A pesar de que la universidad puede allanar el camino, ya no es necesariamente sinónimo de éxito. “Hasta hace unos años una buena formación universitaria podía garantizarnos un acceso viable y tangible al mercado laboral, no sólo por adquirir unos conocimientos sino también un cierto estatus. Todo esto ha pasado a la historia. Ante la incertidumbre económico-social cada vez más las empresas seleccionan por competencias, buscan perfiles flexibles y moldeables, y la ruta profesional no es lineal, hay que saber manejarse con sus espirales”, sentencia el coach.

Por ello, amar lo que se hace es importante y la vocación no debería subestimarse. “El primer paso para descubrir nuestra vocación empieza por, en principio, algo tan sencillo como permitirla. Vivimos en un mundo de mucha exigencia y la toma de decisiones siempre es bajo mucha presión para no defraudar nuestras propias expectativas y las de nuestro entorno. Esto hace que consideremos un lujo en si mismo preguntarnos y apostar por lo que nos gusta. Priorizamos otros factores como la seguridad, el futuro, el rendimiento, las salidas profesionales”, explica Muñoz.

“Mirar qué cosas me llenan para descubrir mis motivaciones. Así me daré cuenta que muchas de ellas ya se han ido concretando en ocupaciones, en acciones o actividades de todo tipo. Por tanto, una vocación se puede concretar en muchas posibles ocupaciones”, añade.

“El último paso, en clave de definir objetivos profesionales, será mirar en cuántas posibles ocupaciones profesionales motivadoras para mí puedo vehicular esa vocación. Y empezar a seleccionar y hacer mi propio ranking motivacional. En igualdad de condiciones, si veo que varias ocupaciones se repiten durante un tiempo, puedo incorporar otros criterios como: la experiencia, la accesibilidad, la prisa, el económico, la formación, los contactos, el lugar, los valores…”, expone el especialista.

La transición entre el ámbito académico y el laboral

En ocasiones, el miedo al vacío al terminar los estudios universitarios puede paralizar a algunos jóvenes. El TecnoCampus ofrece a los estudiantes participar en el programa Skills para que la transición entre el ámbito académico y profesional sea más llevadera. “El programa apuesta por el empoderamiento de los jóvenes, clave para que puedan manejar su futuro.
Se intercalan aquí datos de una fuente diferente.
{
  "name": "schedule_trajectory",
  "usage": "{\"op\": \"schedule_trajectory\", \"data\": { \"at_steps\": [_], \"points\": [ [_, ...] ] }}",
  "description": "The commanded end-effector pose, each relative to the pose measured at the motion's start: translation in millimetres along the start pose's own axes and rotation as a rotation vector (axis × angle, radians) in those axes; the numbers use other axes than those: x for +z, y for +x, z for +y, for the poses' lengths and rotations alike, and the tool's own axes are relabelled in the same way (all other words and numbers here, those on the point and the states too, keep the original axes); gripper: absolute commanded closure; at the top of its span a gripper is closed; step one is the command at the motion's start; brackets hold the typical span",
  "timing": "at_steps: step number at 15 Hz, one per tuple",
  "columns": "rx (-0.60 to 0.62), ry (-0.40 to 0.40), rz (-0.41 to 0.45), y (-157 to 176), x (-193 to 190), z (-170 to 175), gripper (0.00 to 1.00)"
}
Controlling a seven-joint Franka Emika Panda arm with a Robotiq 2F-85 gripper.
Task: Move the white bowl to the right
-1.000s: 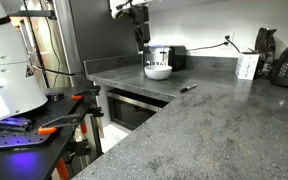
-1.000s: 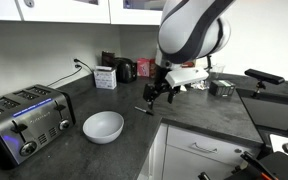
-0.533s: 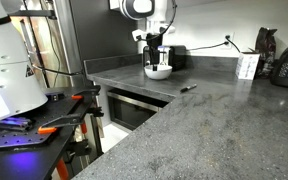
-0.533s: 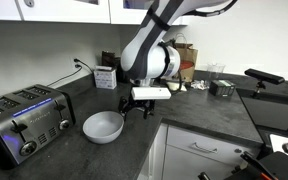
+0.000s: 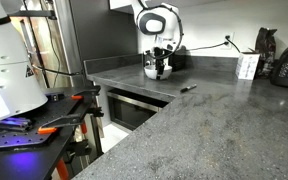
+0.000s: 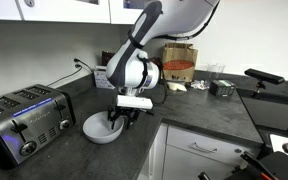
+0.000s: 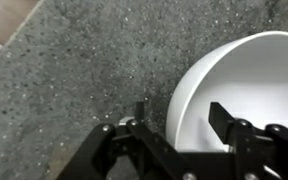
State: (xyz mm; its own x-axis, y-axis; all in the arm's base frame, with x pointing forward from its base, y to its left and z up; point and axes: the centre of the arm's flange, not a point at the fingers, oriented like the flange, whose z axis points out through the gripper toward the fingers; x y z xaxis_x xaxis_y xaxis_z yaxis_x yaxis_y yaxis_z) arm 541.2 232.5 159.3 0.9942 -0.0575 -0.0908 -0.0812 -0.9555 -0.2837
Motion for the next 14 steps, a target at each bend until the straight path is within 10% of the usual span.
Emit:
{"op": "schedule_trajectory", "data": {
  "at_steps": [1, 7, 14],
  "points": [
    [0.003, 0.003, -0.05, 13.2, 3.3, 0.2, 0.58],
    [0.011, 0.021, 0.071, 24.7, -46.4, 8.9, 1.0],
    [0.149, 0.005, 0.252, 45.9, -150.0, 82.7, 0.99]
  ]
}}
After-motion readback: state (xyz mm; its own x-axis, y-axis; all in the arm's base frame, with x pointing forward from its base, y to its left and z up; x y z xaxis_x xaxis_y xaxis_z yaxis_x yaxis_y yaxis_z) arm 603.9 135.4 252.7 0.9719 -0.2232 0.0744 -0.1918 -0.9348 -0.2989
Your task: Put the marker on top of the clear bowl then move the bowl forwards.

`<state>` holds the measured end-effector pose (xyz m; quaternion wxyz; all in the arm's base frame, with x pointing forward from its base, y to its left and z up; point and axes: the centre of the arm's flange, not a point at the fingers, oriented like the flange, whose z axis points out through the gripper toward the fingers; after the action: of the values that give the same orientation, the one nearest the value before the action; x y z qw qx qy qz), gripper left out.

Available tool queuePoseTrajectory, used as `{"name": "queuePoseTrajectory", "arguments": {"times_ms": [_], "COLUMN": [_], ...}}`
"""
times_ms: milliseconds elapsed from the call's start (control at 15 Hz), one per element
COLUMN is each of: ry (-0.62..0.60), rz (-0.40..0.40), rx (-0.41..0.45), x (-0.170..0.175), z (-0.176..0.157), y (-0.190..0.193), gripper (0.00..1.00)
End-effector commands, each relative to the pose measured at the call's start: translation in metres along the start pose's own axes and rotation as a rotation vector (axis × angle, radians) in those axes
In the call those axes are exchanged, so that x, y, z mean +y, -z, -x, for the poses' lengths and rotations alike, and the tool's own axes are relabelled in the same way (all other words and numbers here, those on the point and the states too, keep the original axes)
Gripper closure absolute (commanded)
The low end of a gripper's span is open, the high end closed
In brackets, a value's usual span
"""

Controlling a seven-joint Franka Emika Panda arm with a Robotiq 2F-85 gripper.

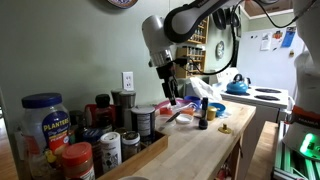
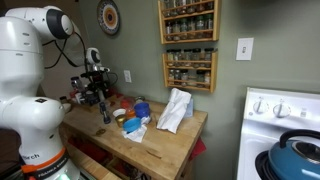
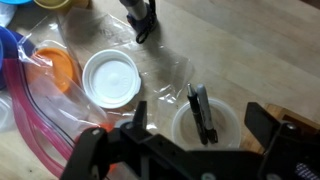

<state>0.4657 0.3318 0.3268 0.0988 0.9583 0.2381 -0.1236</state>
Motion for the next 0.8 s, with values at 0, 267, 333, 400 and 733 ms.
{"name": "queuePoseTrajectory", "arguments": {"times_ms": [0,267,333,400,733], "ry": [0.015,0.012,0.012,0.011,0.025], "rz": [0.021,-0.003,-0.003,-0.004,0.005], "rx": [-0.038,-0.03,-0.03,-0.029,-0.03], "x": [-0.008,-0.007,-0.007,-0.007,-0.01], "z": [-0.016,-0.012,-0.013,-0.013,-0.012], "y": [-0.016,-0.018,-0.019,-0.018,-0.026], "gripper": [0.0,0.0,0.0,0.0,0.0]}}
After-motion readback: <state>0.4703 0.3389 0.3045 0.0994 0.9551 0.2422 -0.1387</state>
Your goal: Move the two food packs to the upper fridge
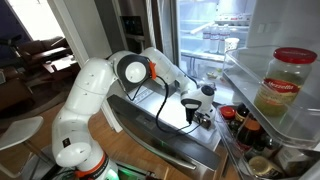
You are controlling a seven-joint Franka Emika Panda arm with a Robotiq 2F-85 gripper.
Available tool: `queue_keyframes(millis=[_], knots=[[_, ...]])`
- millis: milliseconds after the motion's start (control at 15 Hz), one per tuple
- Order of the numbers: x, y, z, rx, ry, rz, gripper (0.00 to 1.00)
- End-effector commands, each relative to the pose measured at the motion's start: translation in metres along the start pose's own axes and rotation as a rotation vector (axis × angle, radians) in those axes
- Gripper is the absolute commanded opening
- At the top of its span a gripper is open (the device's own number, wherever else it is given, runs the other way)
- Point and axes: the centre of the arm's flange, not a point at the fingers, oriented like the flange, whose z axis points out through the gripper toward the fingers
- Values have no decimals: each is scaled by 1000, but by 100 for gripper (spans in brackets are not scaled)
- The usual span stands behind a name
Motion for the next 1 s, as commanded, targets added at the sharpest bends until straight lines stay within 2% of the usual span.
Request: queue_keyframes(millis=[0, 333, 600, 667, 800, 933], knots=[[-23, 2, -41, -56, -28, 20, 0], [-43, 0, -82, -65, -58, 85, 0], [-55, -9, -108, -55, -68, 56, 0], [-53, -11, -107, -58, -43, 36, 26], [-50, -14, -98, -69, -22, 16, 33], [-47, -14, -85, -71, 5, -9, 49]])
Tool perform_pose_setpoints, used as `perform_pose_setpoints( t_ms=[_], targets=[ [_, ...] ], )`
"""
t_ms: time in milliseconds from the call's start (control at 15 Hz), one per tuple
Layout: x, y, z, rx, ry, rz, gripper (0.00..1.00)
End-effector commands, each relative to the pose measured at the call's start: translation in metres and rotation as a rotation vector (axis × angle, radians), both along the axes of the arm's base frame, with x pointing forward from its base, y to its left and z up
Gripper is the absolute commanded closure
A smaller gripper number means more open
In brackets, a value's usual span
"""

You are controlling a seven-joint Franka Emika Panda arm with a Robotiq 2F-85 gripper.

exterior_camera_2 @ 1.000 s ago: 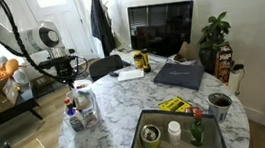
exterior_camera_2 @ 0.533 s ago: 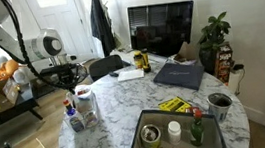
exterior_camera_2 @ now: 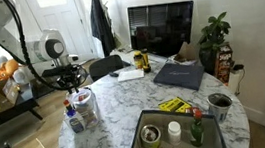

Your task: Pick up the clear plastic cup and put it in the clear storage container

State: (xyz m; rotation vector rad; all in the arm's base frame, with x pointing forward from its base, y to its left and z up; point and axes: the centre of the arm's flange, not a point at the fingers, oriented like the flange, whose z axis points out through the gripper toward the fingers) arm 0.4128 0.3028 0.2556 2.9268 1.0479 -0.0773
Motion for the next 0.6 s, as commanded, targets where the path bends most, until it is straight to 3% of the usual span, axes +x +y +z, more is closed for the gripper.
perform_pose_setpoints(
  t_ms=[0,133,267,333,400,533],
  targets=[
    [-0.002,-0.009,0.092,0.059,-0.178,0.053,0.26],
    [0.001,0.0,0.138,0.097,-0.263,0.118,0.1],
    [0.005,0.016,0.159,0.156,-0.341,0.195,0.0],
    [0.006,0.025,0.166,0.199,-0.376,0.226,0.0],
    [0.009,0.018,0.164,0.141,-0.345,0.162,0.07],
    [0.007,0.027,0.175,0.173,-0.383,0.197,0.0]
  ],
)
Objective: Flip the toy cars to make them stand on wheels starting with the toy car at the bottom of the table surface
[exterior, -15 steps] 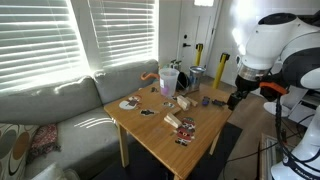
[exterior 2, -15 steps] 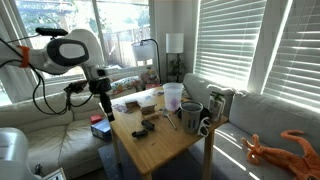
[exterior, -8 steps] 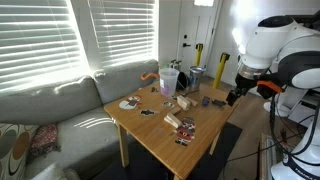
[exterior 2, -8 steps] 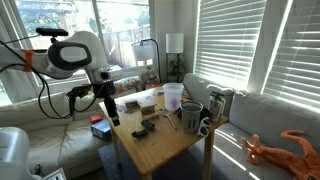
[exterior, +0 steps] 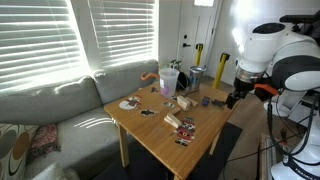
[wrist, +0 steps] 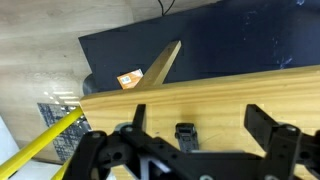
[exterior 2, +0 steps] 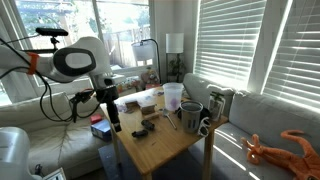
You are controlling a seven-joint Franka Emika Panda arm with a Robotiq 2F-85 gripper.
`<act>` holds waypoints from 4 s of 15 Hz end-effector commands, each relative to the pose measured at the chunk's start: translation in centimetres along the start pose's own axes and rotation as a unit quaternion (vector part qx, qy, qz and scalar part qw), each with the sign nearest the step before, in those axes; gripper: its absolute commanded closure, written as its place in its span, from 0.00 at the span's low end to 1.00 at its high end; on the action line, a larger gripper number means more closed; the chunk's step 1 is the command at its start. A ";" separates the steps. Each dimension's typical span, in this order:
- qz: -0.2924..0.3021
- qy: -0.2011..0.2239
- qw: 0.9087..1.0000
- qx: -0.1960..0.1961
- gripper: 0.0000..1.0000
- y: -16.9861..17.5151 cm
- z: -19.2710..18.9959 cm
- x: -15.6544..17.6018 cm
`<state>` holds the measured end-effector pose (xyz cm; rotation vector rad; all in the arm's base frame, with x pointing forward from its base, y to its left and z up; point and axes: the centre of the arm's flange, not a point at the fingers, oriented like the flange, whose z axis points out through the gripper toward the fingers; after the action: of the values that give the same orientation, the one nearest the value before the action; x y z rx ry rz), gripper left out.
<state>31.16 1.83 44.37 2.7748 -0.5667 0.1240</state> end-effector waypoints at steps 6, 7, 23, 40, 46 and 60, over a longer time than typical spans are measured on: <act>0.025 0.034 0.996 0.074 0.00 2.5 4.5 2.6; 0.025 0.034 0.996 0.081 0.00 2.5 4.7 2.8; -0.001 -0.009 0.995 0.103 0.54 3.8 6.8 3.1; 0.078 -0.146 0.951 0.261 0.93 6.0 3.7 3.1; 0.118 -0.190 0.920 0.321 0.93 9.4 4.8 3.9; 0.150 -0.277 0.844 0.433 0.93 11.8 6.1 4.1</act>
<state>30.26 -10.18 42.39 3.5018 -1.2696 -0.3454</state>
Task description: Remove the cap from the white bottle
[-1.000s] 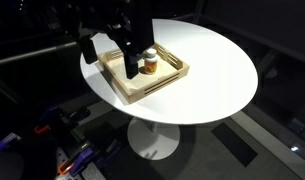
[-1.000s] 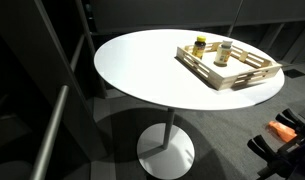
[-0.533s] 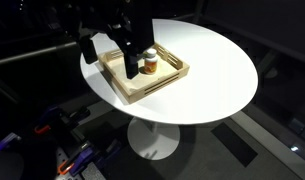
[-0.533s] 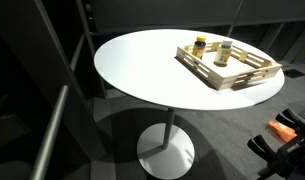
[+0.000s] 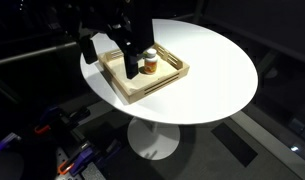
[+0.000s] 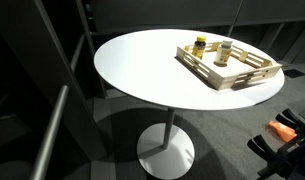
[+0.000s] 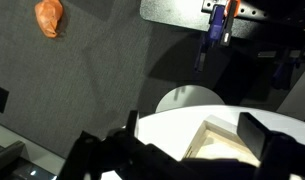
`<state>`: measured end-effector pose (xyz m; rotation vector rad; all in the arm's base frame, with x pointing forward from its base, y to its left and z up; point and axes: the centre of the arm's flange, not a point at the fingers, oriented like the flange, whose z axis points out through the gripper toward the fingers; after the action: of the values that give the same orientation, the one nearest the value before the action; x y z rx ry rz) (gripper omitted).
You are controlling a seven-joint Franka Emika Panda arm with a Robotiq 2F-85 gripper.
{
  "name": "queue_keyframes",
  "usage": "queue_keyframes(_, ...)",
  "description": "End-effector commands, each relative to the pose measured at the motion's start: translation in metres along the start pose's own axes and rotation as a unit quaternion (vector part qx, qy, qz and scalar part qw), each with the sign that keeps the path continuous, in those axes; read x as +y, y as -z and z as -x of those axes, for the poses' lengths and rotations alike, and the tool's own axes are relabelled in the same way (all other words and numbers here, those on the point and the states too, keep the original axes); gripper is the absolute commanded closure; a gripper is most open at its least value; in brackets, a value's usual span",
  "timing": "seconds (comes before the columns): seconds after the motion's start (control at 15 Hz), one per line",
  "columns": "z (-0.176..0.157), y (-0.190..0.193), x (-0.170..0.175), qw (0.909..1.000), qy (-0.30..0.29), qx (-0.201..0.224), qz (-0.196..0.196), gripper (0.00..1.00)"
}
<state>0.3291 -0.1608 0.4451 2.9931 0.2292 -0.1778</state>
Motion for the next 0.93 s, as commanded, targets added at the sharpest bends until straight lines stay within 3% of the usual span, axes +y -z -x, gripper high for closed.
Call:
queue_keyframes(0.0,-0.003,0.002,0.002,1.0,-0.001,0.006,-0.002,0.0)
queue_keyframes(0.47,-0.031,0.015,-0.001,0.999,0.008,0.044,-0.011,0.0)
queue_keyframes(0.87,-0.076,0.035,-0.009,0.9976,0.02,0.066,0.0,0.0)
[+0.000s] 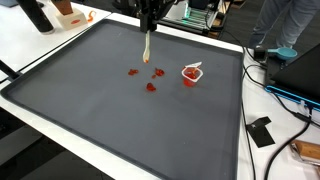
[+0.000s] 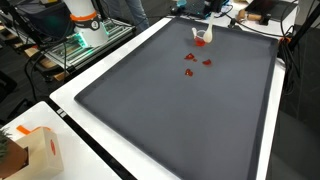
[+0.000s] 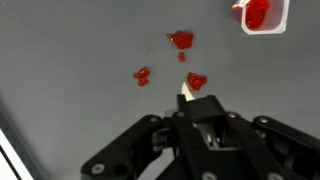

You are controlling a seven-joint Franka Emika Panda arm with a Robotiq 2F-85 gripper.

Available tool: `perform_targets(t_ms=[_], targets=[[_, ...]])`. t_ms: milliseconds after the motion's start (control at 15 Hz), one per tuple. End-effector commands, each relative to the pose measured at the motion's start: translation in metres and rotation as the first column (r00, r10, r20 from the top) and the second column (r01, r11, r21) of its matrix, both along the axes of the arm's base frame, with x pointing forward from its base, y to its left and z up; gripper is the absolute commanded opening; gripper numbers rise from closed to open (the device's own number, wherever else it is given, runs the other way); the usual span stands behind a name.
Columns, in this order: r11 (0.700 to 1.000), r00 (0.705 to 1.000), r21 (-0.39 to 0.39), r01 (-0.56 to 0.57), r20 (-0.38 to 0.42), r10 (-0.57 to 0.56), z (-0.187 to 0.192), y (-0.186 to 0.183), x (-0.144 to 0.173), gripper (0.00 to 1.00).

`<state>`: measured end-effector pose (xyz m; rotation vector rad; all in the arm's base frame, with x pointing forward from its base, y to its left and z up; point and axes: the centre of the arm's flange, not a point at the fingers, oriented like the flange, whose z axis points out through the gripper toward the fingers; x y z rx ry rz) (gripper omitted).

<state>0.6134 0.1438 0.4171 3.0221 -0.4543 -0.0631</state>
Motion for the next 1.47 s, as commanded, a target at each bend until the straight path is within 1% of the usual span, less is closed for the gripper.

Hasta la universidad, más o menos, han ido tomando decisiones sobre su futuro, pero dentro de un cierto confort y seguridad. ¿Cómo van a afrontar el vacío que pueden sentir, el abismo si no los preparamos para ese momento?”, apunta Muñoz que, además de coach, es uno de los formadores del programa Skills.

“Preguntarse sobre qué quieren y qué tienen para ofrecer, ser conscientes de su potencial (presente y latente), de sus metas y reflexionar recreando algunos escenarios los puede ayudar a que ese momento no los abrume y puedan vivir ese cambio con más pistas y recursos”, sentencia el coach.